Clark segue duas estratégias incomuns na administração da Beta: tem como objetivo uma estrutura plana, sem cargos, na qual os jovens engenheiros se sintam à vontade para questionar os mais velhos – e quer que todos aprendam a pilotar.
Ele oferece aulas gratuitas a seus 350 funcionários na heterogênea frota de 20 aviões e helicópteros da Beta, que inclui enfadonhos Cessna 172 de treinamento, um avião acrobático Extra, um biplano Boeing-Stearman da 2ª Guerra Mundial e um Piper Cub de 1940.

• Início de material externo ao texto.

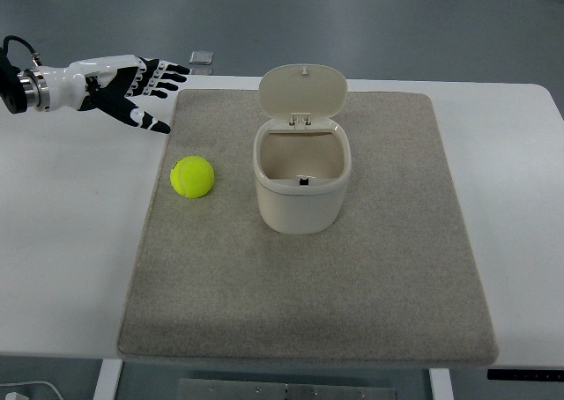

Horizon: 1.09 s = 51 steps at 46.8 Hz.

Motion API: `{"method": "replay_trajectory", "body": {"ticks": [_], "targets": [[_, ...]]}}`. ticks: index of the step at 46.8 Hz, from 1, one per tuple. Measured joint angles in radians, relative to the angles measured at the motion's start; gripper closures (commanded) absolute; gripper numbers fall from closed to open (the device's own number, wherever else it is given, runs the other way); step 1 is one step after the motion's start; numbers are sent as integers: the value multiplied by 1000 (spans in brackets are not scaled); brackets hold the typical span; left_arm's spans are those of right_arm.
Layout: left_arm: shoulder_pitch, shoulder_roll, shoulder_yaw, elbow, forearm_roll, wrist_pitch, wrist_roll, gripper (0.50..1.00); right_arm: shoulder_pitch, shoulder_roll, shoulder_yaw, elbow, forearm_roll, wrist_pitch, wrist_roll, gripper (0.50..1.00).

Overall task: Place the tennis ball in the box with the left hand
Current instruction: 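Swing the left hand over the mat toward the tennis ball, then lower the left hand onto the yellow-green tennis ball, fingers spread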

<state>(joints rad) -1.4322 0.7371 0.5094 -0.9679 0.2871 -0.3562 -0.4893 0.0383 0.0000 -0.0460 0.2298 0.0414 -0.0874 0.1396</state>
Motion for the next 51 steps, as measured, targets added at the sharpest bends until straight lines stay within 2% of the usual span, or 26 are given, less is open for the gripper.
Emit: {"method": "replay_trajectory", "body": {"ticks": [19, 36, 51], "targets": [[5, 10, 0, -32, 119, 12, -2, 536, 0, 0, 0, 0, 0, 0, 0, 562], [48, 7, -6, -30, 130, 22, -2, 534, 0, 0, 0, 0, 0, 0, 0, 562], [77, 1, -9, -39, 120, 33, -2, 512, 0, 0, 0, 0, 0, 0, 0, 562]]}}
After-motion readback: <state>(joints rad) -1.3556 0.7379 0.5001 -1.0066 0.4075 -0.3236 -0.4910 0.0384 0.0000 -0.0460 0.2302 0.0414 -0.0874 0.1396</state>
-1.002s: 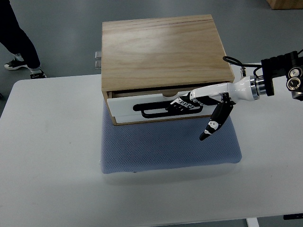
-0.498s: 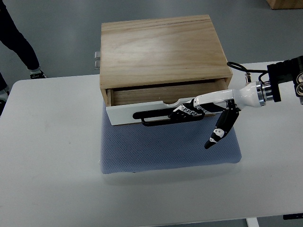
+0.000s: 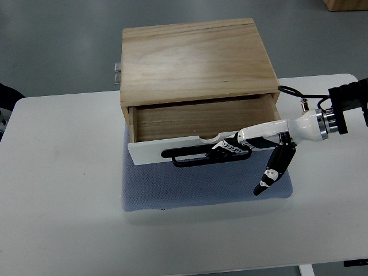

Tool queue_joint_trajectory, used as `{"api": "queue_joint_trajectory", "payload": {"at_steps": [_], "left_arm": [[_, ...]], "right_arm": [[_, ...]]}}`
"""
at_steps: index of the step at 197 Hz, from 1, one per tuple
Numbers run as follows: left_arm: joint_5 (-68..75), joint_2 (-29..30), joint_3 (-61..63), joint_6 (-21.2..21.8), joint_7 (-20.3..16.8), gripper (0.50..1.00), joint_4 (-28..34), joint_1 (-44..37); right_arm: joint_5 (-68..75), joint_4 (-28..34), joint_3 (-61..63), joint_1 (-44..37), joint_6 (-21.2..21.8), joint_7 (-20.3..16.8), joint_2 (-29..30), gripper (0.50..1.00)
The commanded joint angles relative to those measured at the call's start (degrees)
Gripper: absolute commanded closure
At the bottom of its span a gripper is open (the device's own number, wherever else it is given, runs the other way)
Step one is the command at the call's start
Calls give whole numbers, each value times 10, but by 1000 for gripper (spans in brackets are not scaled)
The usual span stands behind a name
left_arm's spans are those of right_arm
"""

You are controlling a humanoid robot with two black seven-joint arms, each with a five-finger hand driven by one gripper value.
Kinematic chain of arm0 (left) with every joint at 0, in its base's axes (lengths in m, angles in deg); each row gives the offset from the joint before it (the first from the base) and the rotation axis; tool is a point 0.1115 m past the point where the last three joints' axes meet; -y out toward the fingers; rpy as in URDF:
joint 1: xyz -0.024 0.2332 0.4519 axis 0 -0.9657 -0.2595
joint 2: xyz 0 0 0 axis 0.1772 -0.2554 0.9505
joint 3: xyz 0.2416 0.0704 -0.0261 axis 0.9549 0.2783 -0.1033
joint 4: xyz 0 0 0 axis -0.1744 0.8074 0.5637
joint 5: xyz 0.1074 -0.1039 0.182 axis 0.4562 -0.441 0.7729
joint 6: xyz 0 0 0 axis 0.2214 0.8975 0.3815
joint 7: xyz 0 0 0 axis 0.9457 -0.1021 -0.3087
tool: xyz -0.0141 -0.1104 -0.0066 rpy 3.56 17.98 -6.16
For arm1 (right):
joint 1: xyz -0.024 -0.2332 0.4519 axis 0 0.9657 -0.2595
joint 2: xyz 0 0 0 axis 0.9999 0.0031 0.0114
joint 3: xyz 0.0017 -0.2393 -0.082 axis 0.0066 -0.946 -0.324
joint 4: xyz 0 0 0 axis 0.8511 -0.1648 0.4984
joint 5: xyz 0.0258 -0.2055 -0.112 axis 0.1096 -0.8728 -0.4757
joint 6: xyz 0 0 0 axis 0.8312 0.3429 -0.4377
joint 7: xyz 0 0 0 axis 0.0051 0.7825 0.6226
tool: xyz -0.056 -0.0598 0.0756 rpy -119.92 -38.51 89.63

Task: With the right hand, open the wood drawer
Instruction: 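Hook the handle with the right fingers and pull the drawer toward the robot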

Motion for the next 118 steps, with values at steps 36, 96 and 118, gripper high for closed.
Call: {"api": "queue_joint_trajectory", "payload": {"at_steps": [36, 96, 118], "left_arm": [[0, 0, 0, 0, 0, 500, 0, 0], [0, 0, 0, 0, 0, 500, 0, 0], [0, 0, 0, 0, 0, 500, 0, 0]], "right_arm": [[0, 15, 1, -14, 2, 0, -18, 556], [1, 20, 7, -33, 17, 0, -34, 556], [1, 22, 7, -41, 18, 0, -37, 556]]}}
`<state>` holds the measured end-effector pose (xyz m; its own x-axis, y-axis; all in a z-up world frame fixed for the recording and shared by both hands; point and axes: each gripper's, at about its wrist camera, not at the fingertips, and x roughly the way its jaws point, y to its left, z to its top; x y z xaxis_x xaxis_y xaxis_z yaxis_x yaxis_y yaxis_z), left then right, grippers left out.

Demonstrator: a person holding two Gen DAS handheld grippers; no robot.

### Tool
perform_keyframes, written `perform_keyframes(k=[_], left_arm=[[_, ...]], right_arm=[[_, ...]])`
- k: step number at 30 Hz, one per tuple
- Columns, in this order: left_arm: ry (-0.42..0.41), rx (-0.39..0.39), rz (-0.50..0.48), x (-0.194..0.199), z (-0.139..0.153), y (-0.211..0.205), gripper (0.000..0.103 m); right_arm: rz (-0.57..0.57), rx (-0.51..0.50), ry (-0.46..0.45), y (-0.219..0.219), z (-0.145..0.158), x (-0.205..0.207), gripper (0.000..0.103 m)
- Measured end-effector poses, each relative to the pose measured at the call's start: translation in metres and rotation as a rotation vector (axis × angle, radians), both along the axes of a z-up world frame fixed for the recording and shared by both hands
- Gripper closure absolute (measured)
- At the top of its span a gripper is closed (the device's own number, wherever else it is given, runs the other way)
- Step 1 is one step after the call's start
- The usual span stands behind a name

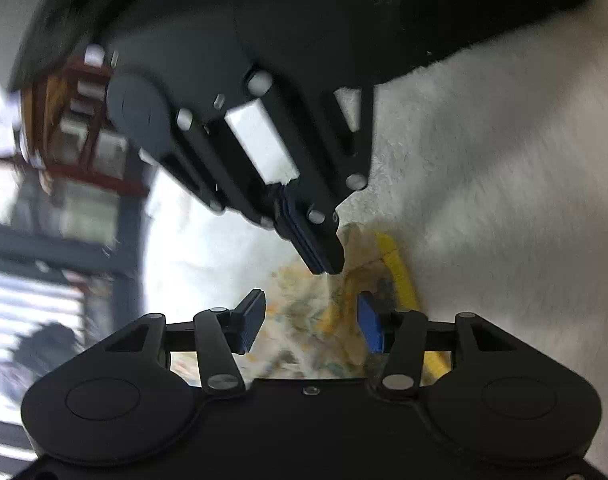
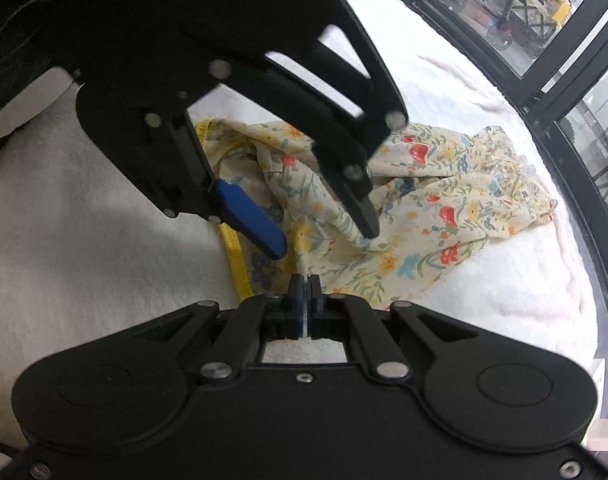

Muitos funcionários não têm nenhuma experiência anterior no setor aeroespacial. Familiarizar-se com as aeronaves por meio da pilotagem os ajuda a projetar melhor os sistemas delas, além de despertar o amor pelo voo, o que, segundo Clark, é mais motivador do que receber bônus. Os investidores questionaram essa despesa, mas Clark se mantém firme. “A simples paixão que as pessoas têm quando se importam vale mais do que qualquer coisa”, diz ele.
Os investidores da Beta também prefeririam que Clark não fizesse questão de ser o piloto de testes do Alia – ou gastasse recursos fazendo manobras no avião acrobático; a esposa, idem. Clark diz que é assim que ele é. Insiste que pilotar ele mesmo o Alia – que ele afirma não ter feito nenhum pouso difícil nem sofrido colisão – permite que ele veja por si próprio se os ajustes do projeto estão funcionando e como os clientes vão sentir a aeronave.
“Vamos derrubar um avião ou um helicóptero? Claro que isso vai acontecer”, diz Clark. “Faz parte do processo de levar uma nova tecnologia ao mercado. O mundo vai ficar melhor com o que estamos criando, e isso envolve riscos.”